= The problem =
Please return the data word for word and leave out any picture it contains.

※ ※ ※

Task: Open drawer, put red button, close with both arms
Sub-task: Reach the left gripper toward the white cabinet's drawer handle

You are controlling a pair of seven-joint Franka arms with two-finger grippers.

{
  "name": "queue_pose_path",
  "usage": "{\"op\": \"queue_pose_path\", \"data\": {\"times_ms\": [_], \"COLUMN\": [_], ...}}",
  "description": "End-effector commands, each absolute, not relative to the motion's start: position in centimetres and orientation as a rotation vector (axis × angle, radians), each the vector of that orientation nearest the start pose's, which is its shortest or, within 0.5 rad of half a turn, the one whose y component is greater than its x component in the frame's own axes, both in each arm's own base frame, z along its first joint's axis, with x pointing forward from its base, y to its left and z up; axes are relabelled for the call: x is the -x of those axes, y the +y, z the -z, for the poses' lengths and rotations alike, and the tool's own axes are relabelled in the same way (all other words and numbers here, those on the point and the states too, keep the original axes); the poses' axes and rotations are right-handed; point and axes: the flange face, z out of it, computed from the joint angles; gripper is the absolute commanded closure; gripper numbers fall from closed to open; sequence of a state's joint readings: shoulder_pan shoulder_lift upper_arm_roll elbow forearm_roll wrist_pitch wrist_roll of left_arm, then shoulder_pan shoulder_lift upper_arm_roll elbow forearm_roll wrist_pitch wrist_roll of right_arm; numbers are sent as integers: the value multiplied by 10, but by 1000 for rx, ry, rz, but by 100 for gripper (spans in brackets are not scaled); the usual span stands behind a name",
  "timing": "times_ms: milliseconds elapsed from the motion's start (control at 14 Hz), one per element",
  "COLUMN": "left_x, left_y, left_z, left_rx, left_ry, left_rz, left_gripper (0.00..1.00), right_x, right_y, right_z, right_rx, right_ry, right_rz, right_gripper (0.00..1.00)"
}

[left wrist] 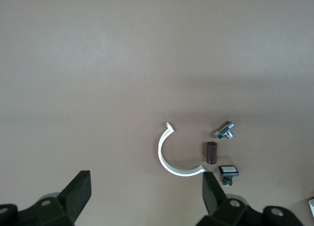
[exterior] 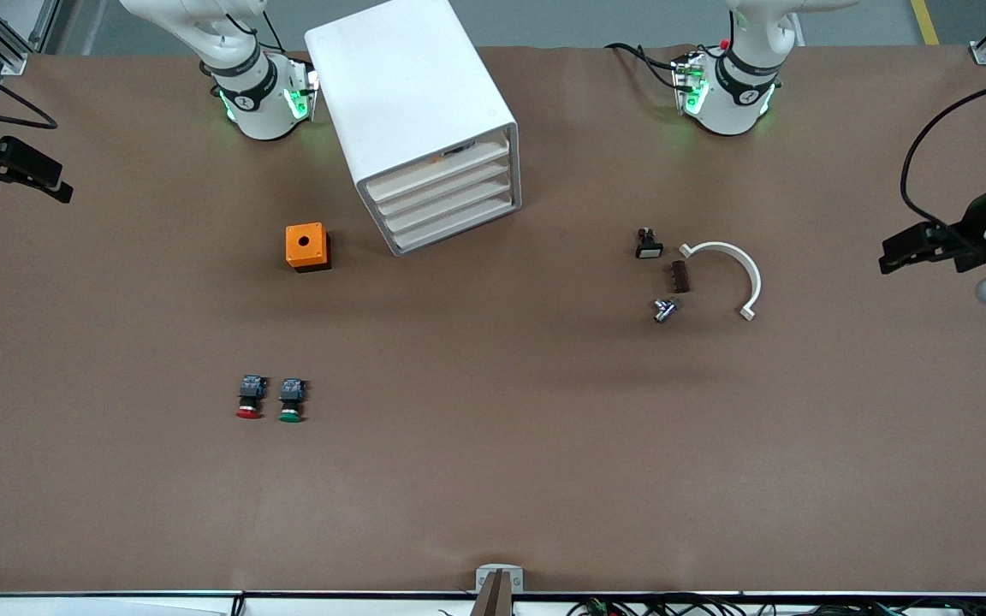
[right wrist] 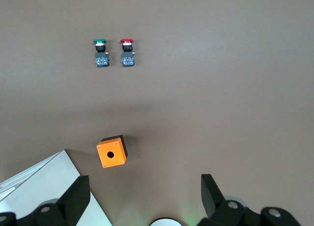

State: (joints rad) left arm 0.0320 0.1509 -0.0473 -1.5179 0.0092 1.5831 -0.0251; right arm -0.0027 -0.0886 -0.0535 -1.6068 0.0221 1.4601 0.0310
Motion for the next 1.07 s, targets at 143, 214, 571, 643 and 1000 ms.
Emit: {"op": "queue_pose_path", "data": {"times_ms": [143,214,571,643,1000], "left_x": [-625,-627,-625,-621,-602], "left_y": [-43,-50,-146,-165,-247], "left_z": [-490,-479,-408,-398,-359], "left_rx": [3088,3074,2900,2870,2647], "left_ry": [-311,-405,-663,-693,-1057], "left_rz": [-320,-348,-464,-472,-519], "left_gripper": [0,0,0,0,0], "right_x": [-511,-511,-510,-510,-510], "right_y": [-31,-31,-33,-33,-34], "right_z": [-648,-648,-647,-647,-647], "right_rx": [3110,3110,3109,3109,3109], "right_ry": [130,130,135,135,137], "right_rz": [-88,-88,-95,-97,-97], "right_gripper": [0,0,0,0,0]}}
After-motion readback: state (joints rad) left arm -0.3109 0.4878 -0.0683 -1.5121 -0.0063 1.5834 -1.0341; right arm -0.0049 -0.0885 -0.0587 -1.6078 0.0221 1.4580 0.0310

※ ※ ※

= Completed task =
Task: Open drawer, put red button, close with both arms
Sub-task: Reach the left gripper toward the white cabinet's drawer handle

You are controlling a pair of seven-joint Franka arms with two-finger grippers.

{
  "name": "queue_pose_path",
  "usage": "{\"op\": \"queue_pose_path\", \"data\": {\"times_ms\": [_], \"COLUMN\": [_], ...}}",
  "description": "End-effector commands, each absolute, not relative to the motion's start: position in centimetres and orientation as a rotation vector (axis × angle, radians), each the vector of that orientation nearest the start pose's, which is its shortest or, within 0.5 rad of half a turn, the one whose y component is greater than its x component in the frame's own axes, both in each arm's own base frame, z along its first joint's axis, with x pointing forward from its base, y to its left and z up; axes are relabelled for the call: x is the -x of those axes, y the +y, z the -z, for the poses' lengths and rotations alike, and the tool's own axes are relabelled in the same way (all other words and numbers here, those on the point and the states too, keep the original axes); the poses' axes and rotations are right-handed; point and axes: the flange face, z out of it, computed from the joint angles; gripper is the absolute commanded closure; gripper numbers fall from closed to open; sequence of a state's joint readings: shoulder_pan shoulder_lift upper_arm_roll elbow forearm_roll wrist_pitch wrist_roll of left_arm, then shoulder_pan shoulder_lift upper_arm_roll elbow forearm_roll wrist_pitch wrist_roll of right_arm; numbers are sent as integers: the value multiplied by 10, but by 1000 for rx, ry, rz, but by 100 for gripper (spans in brackets are not scaled); the usual span stands behind a name",
  "timing": "times_ms: milliseconds elapsed from the motion's start (control at 14 Hz), one per element",
  "COLUMN": "left_x, left_y, left_z, left_rx, left_ry, left_rz, left_gripper (0.00..1.00), right_x, right_y, right_z, right_rx, right_ry, right_rz, right_gripper (0.00..1.00)"
}

[left wrist] 
[exterior] 
[right wrist] 

State: (joints rad) left arm 0.0320 0.1509 -0.0473 -1.5179 0.0092 1.5831 -0.0251; right arm -0.0027 -0.0886 -0.0535 -1.6068 0.0221 1.4601 0.0310
Motion for the next 1.07 s, targets at 143, 214, 571, 643 and 1000 ms.
Emit: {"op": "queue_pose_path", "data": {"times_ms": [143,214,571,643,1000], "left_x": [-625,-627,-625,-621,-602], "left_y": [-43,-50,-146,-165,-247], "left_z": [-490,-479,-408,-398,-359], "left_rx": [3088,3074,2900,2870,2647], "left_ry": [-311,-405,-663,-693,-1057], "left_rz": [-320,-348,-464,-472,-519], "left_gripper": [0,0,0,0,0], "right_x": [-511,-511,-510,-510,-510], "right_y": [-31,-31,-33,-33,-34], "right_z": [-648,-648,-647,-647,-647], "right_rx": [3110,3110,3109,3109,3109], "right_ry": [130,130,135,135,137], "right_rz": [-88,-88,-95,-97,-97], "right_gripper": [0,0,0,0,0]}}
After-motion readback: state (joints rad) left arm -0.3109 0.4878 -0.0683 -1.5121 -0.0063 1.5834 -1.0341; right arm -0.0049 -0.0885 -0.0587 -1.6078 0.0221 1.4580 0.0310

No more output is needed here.